▶ _Brief_
Below is a listing. Quote from it, exactly, the lines from the one containing "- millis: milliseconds" down to the one containing "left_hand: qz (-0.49", both ends included, and nothing else.

^^^^

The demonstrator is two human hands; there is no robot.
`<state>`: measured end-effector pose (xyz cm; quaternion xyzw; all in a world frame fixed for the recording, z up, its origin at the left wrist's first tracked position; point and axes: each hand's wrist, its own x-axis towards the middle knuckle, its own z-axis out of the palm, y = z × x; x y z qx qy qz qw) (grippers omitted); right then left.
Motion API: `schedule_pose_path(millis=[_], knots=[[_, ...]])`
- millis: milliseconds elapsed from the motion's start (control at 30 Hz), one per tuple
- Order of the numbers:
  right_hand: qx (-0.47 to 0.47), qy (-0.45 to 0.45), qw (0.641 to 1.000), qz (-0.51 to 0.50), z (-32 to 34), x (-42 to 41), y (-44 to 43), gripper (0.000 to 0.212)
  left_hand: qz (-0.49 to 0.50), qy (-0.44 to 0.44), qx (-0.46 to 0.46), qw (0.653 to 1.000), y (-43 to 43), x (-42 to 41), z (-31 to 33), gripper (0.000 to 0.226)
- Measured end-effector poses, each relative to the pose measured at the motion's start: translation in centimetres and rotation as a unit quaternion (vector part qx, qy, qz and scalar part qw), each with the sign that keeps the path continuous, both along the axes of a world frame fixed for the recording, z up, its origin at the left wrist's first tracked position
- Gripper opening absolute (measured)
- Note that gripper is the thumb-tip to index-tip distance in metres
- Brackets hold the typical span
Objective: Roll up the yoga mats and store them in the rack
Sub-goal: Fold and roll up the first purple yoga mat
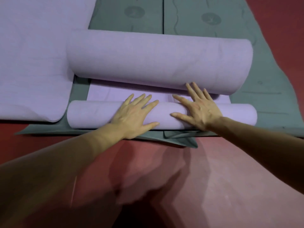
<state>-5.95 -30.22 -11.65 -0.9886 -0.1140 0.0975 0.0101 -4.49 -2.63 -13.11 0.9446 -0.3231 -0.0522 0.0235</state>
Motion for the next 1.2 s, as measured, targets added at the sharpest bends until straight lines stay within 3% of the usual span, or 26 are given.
schedule_pose_path(millis=[200,367,600,833,1200], knots=[[0.017,-0.015,1.000,-0.001,-0.2,-0.1,0.6,0.089,0.010,0.018,0.029,0.999,-0.4,1.7,-0.3,0.101],[0.000,0.001,1.000,0.014,-0.9,-0.4,0.5,0.088,0.019,0.041,0.039,0.998,-0.6,2.9,0.2,0.097],[-0.012,-0.001,1.000,0.000,-0.5,1.8,-0.2,0.095,0.036,-0.003,0.041,0.999,-1.0,2.0,0.5,0.091],[-0.009,0.007,1.000,-0.009,-0.8,0.7,0.3,0.097,0.039,0.022,0.039,0.998,-1.1,3.4,0.6,0.118],[-0.036,-0.014,0.999,0.008,0.9,-1.7,0.7,0.096,0.032,0.011,0.003,0.999,-1.2,2.0,2.6,0.100]])
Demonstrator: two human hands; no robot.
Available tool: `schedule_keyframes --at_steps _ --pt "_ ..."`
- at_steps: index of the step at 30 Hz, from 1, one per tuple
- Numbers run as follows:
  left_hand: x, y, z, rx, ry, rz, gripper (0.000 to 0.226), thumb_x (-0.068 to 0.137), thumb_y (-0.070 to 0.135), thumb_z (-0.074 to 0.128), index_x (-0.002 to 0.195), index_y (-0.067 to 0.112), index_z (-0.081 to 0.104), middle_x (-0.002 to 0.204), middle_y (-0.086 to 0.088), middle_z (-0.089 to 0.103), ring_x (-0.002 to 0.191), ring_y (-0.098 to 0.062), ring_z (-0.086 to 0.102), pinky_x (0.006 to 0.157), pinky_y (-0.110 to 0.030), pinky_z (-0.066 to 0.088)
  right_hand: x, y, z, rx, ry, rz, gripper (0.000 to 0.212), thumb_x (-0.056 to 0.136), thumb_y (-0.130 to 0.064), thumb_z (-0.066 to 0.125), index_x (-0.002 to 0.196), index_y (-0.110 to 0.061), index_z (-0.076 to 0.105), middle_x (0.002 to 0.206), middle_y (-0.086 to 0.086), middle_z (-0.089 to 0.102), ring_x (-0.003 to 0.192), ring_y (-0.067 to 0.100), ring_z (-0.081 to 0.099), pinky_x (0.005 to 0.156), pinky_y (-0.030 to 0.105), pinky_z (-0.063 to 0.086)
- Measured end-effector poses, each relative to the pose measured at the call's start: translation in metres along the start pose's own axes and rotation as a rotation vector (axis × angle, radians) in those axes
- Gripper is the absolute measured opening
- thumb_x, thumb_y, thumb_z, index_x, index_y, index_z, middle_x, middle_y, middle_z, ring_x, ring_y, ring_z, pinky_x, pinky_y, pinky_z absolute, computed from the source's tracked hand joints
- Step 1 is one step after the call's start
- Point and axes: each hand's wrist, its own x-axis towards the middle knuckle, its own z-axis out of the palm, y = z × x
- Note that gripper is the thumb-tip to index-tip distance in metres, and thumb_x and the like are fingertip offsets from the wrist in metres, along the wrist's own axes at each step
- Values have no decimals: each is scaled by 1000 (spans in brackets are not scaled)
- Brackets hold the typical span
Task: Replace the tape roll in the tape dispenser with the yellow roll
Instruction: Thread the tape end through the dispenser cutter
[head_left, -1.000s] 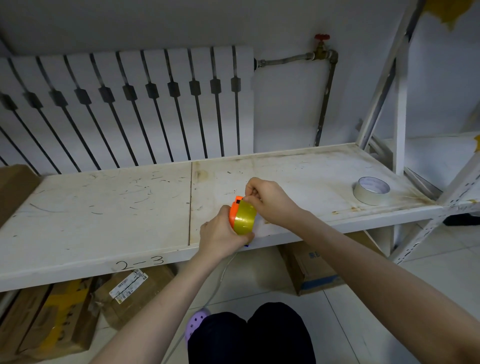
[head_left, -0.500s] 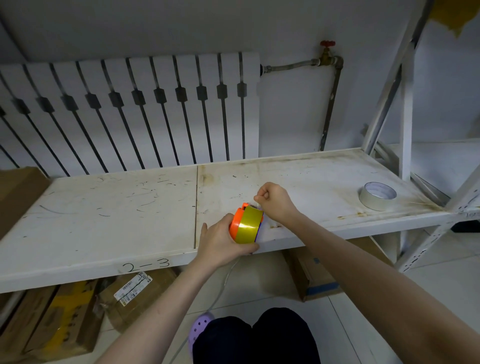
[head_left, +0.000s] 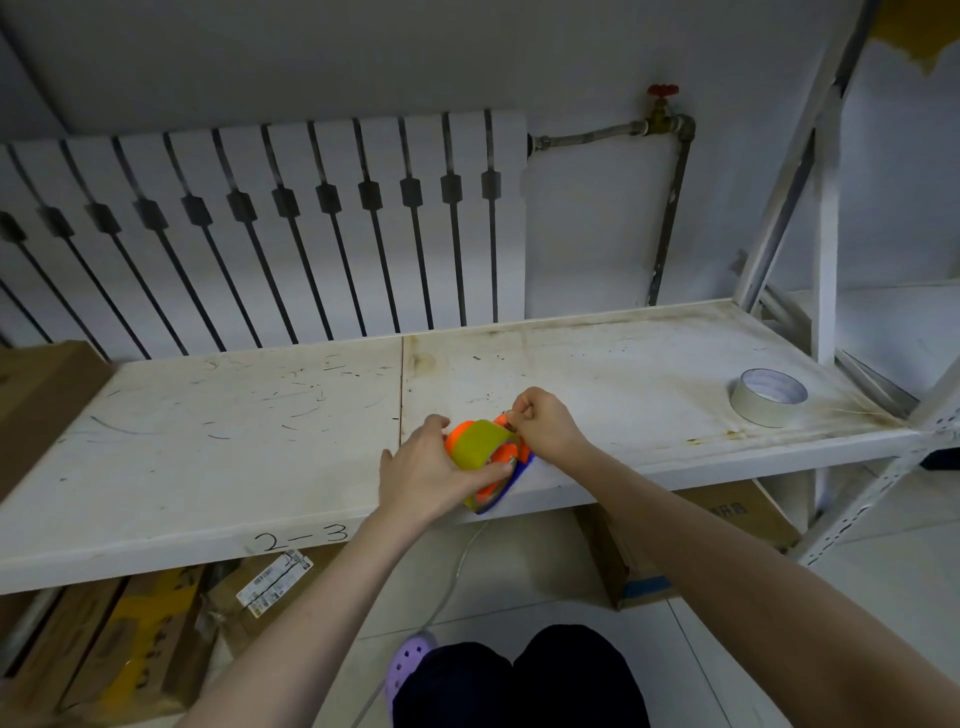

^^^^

▶ _Response area_
- millis: milliseconds elapsed from the motion's start (control at 30 Hz), one per tuple
- Order of the numbers:
  right_hand: qx (-0.47 to 0.47), qy (-0.45 to 0.45), qw (0.641 to 1.000), qz (-0.51 to 0.50), z (-32 to 34), x (-42 to 41), y (-44 to 43), gripper (0.000 to 0.212)
  left_hand: qz (-0.49 to 0.50), qy (-0.44 to 0.44), qx (-0.46 to 0.46), qw (0.653 to 1.000), y (-43 to 43), x (-42 to 41), z (-31 to 33), gripper (0.000 to 0.226)

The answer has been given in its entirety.